● GIVEN RECORDS:
▼▼▼
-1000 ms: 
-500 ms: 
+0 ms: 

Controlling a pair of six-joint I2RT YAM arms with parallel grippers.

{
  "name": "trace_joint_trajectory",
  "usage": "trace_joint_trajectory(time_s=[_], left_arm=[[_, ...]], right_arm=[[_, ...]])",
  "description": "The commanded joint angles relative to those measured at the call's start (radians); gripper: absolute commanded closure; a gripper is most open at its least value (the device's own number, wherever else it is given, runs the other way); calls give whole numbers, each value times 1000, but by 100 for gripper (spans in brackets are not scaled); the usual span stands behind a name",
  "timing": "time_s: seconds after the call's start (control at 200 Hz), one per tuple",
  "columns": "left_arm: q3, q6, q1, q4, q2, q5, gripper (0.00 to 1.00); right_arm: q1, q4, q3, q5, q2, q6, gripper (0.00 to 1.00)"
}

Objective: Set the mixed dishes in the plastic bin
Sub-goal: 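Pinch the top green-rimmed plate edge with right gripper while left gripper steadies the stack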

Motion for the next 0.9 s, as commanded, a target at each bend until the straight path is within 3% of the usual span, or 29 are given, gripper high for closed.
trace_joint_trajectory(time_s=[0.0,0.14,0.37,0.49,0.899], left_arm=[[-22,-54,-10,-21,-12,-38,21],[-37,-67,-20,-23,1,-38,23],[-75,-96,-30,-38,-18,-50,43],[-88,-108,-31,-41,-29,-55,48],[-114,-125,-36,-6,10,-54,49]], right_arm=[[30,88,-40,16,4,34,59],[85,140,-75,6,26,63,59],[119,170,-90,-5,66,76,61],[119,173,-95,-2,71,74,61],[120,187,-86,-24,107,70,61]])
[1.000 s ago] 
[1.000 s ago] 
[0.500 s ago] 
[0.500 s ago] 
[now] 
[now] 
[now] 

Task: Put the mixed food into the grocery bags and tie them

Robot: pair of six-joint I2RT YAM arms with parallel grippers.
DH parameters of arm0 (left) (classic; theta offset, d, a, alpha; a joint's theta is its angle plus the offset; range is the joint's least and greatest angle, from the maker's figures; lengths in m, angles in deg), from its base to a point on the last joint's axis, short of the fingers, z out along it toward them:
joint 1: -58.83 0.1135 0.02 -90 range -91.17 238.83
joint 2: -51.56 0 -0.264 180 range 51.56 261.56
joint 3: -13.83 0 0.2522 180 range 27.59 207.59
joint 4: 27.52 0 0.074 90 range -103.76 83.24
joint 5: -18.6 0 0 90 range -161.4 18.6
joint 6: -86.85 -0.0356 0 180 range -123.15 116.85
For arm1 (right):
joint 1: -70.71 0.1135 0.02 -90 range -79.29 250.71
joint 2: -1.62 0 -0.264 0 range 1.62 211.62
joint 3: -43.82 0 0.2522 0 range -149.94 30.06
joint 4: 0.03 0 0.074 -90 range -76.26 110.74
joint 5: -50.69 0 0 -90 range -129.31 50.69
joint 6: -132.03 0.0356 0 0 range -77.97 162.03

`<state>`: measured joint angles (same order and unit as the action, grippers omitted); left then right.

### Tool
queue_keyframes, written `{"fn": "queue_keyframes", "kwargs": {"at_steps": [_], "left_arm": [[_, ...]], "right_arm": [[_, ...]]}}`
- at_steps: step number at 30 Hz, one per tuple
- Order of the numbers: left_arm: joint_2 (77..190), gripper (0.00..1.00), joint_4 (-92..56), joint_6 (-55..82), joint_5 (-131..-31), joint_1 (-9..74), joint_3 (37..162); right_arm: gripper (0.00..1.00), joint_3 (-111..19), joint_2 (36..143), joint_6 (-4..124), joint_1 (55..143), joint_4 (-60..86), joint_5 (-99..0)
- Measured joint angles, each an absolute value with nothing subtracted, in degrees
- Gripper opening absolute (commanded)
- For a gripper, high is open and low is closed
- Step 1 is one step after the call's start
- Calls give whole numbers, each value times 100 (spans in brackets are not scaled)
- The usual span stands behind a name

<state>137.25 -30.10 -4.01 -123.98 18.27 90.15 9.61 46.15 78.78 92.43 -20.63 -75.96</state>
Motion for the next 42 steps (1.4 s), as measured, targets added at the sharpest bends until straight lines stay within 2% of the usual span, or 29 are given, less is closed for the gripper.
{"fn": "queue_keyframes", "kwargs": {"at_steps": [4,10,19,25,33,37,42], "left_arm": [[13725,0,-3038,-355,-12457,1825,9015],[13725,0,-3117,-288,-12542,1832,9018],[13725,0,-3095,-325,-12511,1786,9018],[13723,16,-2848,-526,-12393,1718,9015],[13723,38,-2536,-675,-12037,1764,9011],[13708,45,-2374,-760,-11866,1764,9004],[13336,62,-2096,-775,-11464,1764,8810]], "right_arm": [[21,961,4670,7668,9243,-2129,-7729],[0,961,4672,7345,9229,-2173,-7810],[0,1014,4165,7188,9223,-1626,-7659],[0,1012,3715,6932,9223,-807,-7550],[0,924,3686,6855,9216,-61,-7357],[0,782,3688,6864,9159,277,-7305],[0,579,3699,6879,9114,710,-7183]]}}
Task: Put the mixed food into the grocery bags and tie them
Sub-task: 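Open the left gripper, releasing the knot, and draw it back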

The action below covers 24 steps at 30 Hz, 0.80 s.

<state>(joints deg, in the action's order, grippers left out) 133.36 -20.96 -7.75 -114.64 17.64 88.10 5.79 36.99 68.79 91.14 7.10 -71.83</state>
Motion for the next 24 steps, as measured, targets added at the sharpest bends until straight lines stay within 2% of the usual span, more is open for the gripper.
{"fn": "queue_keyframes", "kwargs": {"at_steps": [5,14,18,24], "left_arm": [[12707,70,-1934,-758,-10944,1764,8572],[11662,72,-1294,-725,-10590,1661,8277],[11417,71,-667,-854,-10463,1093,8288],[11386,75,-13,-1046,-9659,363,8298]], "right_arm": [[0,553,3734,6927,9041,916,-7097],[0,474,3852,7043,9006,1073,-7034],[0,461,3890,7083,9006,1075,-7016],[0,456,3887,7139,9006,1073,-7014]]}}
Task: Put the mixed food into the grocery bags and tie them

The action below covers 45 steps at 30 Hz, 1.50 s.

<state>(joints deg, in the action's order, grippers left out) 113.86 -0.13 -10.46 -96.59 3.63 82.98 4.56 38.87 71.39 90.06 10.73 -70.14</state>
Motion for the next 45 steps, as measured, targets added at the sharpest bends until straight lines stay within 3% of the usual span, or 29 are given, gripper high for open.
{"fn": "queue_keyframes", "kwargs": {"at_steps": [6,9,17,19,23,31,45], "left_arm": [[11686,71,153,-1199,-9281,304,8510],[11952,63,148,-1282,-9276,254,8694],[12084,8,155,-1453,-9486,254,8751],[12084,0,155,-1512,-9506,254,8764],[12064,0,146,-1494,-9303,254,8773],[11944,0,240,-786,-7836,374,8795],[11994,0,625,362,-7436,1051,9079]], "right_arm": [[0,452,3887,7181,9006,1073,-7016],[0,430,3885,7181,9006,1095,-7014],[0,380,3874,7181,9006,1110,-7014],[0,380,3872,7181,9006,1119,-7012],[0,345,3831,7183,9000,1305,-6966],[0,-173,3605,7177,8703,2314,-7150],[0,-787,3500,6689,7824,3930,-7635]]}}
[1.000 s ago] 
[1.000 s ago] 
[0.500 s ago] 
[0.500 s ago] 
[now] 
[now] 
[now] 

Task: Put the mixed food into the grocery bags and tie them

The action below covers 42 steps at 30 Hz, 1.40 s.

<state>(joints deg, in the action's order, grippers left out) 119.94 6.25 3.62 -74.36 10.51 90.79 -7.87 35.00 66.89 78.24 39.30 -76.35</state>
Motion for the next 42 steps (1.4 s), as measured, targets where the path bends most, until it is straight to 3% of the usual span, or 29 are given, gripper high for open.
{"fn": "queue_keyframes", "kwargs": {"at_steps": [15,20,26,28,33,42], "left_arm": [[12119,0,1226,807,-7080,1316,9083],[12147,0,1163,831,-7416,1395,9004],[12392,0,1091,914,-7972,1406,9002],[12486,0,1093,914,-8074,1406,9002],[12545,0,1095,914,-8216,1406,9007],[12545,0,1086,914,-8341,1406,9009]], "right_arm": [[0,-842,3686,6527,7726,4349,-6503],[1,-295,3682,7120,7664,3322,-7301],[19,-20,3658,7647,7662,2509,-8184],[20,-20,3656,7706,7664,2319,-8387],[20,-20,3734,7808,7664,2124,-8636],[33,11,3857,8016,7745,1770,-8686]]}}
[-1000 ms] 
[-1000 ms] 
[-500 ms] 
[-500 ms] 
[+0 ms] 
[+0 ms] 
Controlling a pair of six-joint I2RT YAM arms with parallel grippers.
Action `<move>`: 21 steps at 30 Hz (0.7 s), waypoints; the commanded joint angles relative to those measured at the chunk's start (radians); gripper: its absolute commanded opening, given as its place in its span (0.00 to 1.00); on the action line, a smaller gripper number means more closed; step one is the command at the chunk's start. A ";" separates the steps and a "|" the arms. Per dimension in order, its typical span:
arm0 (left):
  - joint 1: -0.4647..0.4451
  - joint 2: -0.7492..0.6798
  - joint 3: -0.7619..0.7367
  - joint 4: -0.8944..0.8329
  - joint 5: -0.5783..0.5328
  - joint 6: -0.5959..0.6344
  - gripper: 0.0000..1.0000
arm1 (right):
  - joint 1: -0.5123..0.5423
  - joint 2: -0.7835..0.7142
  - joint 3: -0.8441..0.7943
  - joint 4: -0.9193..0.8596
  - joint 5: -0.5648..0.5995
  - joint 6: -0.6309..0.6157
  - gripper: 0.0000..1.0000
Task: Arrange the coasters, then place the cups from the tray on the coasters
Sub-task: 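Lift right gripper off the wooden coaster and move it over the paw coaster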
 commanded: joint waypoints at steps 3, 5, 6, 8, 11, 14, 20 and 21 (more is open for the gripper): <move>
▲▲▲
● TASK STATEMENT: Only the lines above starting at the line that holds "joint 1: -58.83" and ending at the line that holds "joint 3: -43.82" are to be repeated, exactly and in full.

● SOLUTION:
joint 1: -58.83 0.1135 0.02 -90 range -91.17 238.83
joint 2: -51.56 0 -0.264 180 range 51.56 261.56
joint 3: -13.83 0 0.2522 180 range 27.59 207.59
joint 4: 27.52 0 0.074 90 range -103.76 83.24
joint 5: -18.6 0 0 90 range -161.4 18.6
joint 6: -86.85 -0.0356 0 180 range -123.15 116.85
For arm1 (right):
joint 1: -70.71 0.1135 0.02 -90 range -79.29 250.71
joint 2: -1.62 0 -0.264 0 range 1.62 211.62
joint 3: -43.82 0 0.2522 0 range -149.94 30.06

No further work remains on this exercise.